__Task prompt__. Filter the entries for the string "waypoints". Copy each line that has it.

__Source data__.
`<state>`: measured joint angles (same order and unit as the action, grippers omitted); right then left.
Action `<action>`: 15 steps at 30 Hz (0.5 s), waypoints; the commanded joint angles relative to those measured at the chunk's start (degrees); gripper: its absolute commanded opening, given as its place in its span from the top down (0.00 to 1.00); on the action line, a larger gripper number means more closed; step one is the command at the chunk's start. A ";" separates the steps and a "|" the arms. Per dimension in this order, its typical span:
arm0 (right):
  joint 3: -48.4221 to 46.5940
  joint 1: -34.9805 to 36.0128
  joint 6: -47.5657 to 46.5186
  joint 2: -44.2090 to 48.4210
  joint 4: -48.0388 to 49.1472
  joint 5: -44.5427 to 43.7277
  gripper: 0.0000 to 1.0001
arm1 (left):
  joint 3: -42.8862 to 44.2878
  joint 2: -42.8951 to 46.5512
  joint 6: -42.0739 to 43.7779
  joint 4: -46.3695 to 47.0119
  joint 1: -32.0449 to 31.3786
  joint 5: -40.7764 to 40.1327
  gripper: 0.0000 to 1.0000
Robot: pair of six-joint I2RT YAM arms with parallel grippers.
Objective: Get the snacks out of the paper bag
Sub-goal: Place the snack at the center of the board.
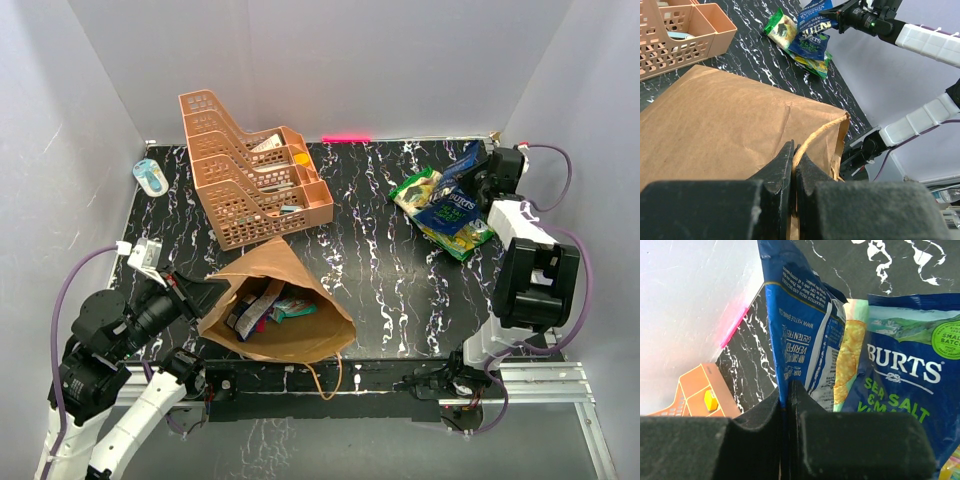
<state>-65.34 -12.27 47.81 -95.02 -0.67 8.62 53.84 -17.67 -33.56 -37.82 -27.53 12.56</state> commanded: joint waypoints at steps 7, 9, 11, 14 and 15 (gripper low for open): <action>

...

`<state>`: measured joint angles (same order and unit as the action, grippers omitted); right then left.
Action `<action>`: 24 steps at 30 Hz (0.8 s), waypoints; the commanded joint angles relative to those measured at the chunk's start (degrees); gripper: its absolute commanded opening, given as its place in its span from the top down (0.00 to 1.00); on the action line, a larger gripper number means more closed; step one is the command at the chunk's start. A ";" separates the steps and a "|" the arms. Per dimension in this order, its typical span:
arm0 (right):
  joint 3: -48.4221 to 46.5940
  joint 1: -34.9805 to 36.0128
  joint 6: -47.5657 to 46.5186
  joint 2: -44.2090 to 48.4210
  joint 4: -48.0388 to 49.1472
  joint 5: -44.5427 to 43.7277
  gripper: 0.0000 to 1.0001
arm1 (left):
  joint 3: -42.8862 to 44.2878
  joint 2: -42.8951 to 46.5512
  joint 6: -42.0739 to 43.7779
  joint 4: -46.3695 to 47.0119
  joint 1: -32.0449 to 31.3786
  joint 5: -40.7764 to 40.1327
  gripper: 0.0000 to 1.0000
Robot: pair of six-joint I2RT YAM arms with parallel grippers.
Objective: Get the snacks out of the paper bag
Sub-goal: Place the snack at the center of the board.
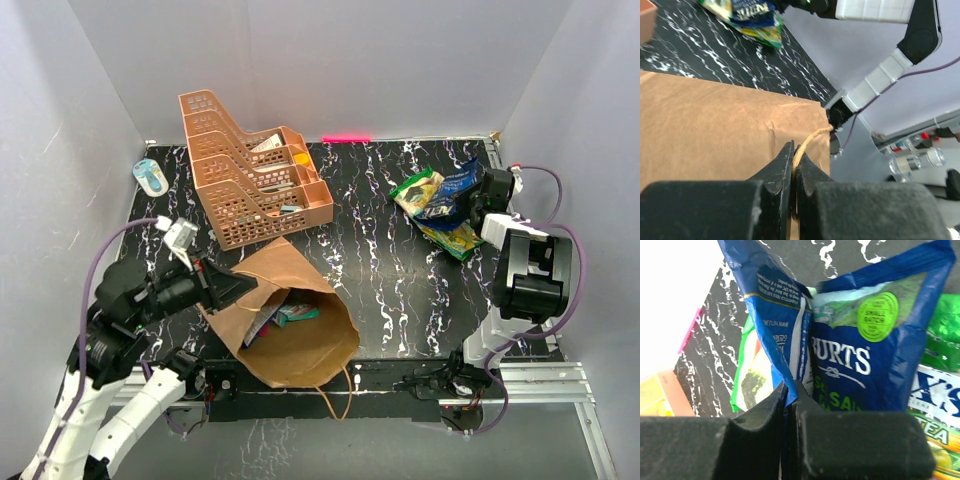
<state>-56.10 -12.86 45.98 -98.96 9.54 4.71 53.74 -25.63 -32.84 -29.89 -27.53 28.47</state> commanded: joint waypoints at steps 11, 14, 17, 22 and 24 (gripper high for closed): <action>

__Exercise response__.
Action `<action>`: 15 steps at 30 Hz (0.5 s), waypoints; the commanded joint angles relative to those measured at the chunk's start (degrees); gripper: its absolute commanded opening, given as its place in its span from the top down (0.00 to 1.00); on the action line, a larger gripper number means more closed; step one is the command at the chunk's start. A ";" separates the steps and a "|" the arms. Per dimension in this order, its typical span:
<state>-65.34 -12.27 47.81 -95.02 -0.67 8.62 53.84 -17.67 -33.56 -37.82 -27.53 12.56</state> commanded: joint waypoints at steps 7, 9, 11, 14 and 15 (gripper low for open): <action>
Action `<action>`: 24 steps at 30 Hz (0.8 s), waypoints; the commanded joint angles relative to those measured at the chunk's start (degrees); gripper: its absolute commanded opening, given as its place in its span from the top down (0.00 to 1.00); on the action line, a larger gripper number means more closed; step one is the command at the chunk's start. A ";" separates the steps and a "|" the arms. Per dimension in this order, its typical span:
<state>-56.10 -12.86 45.98 -98.96 9.54 4.71 53.74 -25.63 -32.84 -29.89 -27.53 28.47</state> commanded: joint waypoints at steps 11, 14, 17, 22 and 24 (gripper high for closed): <action>

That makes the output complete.